**What this task involves:**
Set down exactly, from the records below, the line with "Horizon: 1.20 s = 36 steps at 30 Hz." through the line with "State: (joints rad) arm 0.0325", and nothing else.

** Dataset follows **

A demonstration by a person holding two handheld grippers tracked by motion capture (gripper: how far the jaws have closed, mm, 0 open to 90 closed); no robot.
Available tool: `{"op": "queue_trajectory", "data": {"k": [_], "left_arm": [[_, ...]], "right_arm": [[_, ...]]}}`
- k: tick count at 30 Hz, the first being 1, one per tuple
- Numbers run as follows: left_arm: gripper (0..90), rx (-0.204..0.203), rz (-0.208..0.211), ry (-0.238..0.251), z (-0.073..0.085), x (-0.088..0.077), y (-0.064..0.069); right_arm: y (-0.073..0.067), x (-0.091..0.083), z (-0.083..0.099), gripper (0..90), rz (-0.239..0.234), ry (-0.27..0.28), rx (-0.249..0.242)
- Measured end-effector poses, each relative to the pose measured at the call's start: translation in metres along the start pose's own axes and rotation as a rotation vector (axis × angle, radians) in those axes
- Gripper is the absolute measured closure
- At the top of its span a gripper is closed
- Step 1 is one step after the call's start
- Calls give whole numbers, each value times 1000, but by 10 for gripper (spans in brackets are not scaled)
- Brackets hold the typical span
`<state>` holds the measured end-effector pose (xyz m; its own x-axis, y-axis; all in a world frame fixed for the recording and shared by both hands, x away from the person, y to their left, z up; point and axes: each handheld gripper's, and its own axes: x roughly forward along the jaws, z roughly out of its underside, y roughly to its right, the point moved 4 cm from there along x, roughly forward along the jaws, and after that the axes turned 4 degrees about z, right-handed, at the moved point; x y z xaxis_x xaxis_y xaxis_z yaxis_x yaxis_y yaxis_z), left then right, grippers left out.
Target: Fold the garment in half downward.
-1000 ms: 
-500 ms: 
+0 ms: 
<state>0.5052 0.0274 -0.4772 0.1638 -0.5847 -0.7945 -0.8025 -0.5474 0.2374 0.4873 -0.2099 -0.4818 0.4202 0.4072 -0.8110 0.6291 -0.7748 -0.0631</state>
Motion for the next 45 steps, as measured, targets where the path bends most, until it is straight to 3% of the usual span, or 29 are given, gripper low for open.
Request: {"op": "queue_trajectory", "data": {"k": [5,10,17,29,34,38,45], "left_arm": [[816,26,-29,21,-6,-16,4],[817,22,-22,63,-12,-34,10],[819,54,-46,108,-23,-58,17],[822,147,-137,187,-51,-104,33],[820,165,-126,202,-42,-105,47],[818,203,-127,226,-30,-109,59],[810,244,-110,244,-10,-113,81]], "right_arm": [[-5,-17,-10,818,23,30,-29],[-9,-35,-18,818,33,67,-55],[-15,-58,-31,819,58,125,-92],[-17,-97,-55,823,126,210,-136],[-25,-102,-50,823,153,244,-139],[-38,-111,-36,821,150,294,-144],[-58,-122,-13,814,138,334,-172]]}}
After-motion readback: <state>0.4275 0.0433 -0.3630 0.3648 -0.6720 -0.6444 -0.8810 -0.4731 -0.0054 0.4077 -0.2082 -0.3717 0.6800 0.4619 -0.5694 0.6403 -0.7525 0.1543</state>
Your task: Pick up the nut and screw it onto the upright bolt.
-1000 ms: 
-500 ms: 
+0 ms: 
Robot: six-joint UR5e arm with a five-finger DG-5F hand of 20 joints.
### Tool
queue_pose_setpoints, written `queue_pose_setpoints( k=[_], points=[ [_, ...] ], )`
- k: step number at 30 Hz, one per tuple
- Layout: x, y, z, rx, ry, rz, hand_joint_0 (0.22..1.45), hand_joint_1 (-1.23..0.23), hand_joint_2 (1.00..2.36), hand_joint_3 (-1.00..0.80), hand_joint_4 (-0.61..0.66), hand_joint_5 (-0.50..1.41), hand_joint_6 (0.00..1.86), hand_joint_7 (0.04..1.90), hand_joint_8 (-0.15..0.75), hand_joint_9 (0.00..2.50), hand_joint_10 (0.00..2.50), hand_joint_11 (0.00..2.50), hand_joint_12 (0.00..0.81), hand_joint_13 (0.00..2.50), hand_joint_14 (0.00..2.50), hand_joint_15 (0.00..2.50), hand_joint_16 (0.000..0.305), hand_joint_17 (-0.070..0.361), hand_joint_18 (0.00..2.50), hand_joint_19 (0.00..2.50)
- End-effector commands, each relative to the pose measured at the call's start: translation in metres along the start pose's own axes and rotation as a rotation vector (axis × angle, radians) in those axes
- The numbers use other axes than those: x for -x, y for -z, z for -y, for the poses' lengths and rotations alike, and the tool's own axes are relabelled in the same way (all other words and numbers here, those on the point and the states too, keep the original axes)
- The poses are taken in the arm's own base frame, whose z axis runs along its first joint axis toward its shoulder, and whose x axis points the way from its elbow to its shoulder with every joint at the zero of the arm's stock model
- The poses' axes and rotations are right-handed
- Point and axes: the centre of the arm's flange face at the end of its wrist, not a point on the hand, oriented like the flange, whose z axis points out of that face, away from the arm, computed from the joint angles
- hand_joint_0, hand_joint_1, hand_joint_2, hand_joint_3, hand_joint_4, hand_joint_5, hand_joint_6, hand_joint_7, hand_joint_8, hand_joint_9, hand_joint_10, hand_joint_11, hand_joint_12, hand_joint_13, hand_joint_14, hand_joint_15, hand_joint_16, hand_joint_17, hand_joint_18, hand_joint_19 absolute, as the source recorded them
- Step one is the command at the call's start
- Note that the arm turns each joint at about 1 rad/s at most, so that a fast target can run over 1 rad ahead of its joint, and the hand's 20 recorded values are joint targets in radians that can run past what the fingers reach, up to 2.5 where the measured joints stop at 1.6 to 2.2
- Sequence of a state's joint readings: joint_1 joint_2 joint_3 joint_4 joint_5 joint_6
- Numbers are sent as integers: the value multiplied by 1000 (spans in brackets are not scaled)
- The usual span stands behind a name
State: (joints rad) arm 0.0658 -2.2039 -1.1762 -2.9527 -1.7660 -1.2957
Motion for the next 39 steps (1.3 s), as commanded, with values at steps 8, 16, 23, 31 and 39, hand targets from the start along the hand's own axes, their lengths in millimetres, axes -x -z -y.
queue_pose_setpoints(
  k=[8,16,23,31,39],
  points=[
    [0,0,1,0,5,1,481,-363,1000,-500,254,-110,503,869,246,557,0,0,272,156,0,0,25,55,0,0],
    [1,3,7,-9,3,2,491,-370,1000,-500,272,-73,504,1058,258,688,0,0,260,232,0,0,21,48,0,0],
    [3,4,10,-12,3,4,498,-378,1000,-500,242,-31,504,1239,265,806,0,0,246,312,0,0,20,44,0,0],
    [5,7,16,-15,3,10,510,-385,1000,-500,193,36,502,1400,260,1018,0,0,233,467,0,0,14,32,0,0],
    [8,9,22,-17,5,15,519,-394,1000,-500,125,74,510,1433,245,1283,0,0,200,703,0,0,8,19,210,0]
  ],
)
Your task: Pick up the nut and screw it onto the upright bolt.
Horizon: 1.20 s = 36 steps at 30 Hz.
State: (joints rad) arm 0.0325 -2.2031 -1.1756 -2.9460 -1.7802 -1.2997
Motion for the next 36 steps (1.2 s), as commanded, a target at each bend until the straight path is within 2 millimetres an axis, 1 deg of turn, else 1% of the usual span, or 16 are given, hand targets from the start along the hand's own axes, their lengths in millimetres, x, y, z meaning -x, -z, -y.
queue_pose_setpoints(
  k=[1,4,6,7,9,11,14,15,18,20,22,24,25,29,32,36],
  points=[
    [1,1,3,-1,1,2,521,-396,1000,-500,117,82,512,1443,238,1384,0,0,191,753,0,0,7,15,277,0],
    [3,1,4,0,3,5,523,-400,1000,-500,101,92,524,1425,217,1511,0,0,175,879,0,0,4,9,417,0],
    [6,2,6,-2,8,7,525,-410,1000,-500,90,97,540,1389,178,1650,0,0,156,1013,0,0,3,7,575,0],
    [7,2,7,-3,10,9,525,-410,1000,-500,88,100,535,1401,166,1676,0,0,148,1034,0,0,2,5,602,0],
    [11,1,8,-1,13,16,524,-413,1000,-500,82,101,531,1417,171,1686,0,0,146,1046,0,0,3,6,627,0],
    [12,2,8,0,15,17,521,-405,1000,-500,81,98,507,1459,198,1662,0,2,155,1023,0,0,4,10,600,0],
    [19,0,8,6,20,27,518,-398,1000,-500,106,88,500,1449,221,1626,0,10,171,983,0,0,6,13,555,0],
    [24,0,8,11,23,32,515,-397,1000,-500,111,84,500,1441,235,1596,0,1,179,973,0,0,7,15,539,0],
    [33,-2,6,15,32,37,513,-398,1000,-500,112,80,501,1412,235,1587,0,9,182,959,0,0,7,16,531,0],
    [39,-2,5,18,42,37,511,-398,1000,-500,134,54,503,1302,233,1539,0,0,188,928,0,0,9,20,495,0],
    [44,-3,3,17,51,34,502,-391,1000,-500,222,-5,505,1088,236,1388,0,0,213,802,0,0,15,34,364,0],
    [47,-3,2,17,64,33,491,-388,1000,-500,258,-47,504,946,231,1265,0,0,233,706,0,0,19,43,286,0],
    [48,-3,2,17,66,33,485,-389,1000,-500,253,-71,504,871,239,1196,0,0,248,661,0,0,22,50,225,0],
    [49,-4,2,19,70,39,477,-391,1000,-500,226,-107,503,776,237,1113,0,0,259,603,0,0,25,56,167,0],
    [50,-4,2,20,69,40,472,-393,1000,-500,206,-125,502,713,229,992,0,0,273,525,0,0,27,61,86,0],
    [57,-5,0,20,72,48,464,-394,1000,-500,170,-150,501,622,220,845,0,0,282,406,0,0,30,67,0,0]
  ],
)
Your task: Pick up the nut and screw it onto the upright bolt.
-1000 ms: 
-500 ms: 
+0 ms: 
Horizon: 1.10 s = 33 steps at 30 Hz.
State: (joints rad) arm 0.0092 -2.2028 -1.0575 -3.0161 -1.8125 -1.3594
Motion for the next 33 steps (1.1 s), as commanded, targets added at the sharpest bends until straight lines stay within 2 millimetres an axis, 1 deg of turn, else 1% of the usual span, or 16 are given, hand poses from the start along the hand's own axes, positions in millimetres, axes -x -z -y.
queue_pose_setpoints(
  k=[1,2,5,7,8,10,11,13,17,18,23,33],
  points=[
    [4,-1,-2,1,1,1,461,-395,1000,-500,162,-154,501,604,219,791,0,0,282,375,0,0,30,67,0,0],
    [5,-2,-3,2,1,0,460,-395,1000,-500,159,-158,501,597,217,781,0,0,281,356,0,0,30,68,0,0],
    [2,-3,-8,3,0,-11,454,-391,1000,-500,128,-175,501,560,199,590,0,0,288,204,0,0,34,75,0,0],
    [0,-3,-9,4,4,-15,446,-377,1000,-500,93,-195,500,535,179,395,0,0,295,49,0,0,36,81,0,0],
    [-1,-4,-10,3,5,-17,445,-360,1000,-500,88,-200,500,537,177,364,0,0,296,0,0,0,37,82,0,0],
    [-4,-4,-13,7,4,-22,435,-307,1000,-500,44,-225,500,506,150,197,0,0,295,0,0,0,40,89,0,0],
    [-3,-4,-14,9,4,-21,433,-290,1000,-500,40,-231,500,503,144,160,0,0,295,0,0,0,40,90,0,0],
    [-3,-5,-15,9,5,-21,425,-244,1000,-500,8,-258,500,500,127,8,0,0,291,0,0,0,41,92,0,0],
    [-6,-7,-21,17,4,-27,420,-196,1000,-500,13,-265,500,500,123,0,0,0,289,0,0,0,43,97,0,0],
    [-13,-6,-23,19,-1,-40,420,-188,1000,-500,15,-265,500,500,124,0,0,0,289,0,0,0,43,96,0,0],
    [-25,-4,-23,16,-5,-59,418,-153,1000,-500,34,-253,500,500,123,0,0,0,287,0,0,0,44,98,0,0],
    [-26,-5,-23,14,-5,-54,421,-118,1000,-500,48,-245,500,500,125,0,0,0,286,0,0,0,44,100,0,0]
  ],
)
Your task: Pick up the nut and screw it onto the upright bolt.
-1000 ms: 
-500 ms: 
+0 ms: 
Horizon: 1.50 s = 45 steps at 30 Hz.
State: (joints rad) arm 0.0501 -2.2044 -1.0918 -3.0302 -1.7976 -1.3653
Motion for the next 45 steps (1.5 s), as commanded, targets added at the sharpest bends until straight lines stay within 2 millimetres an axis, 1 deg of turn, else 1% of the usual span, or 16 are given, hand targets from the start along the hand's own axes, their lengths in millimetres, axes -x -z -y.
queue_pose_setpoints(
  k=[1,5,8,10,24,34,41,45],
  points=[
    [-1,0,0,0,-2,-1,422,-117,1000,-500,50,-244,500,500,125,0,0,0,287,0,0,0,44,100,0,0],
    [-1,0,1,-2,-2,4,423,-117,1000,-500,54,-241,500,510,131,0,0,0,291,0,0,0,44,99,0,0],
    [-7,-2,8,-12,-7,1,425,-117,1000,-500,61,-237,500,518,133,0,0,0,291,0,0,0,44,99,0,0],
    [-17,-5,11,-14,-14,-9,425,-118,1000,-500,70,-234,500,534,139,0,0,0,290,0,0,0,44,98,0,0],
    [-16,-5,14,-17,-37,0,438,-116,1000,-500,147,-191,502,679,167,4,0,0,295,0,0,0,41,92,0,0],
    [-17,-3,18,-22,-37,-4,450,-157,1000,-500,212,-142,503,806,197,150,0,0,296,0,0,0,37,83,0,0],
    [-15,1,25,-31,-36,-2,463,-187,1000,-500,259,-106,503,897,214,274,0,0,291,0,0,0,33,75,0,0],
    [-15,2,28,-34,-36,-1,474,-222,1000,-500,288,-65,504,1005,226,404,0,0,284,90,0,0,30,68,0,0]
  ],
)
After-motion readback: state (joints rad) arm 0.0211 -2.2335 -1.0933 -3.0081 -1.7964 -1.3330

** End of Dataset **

**Reply to the exercise:**
Horizon: 1.20 s = 36 steps at 30 Hz.
State: (joints rad) arm 0.0325 -2.2031 -1.1756 -2.9460 -1.7802 -1.2997

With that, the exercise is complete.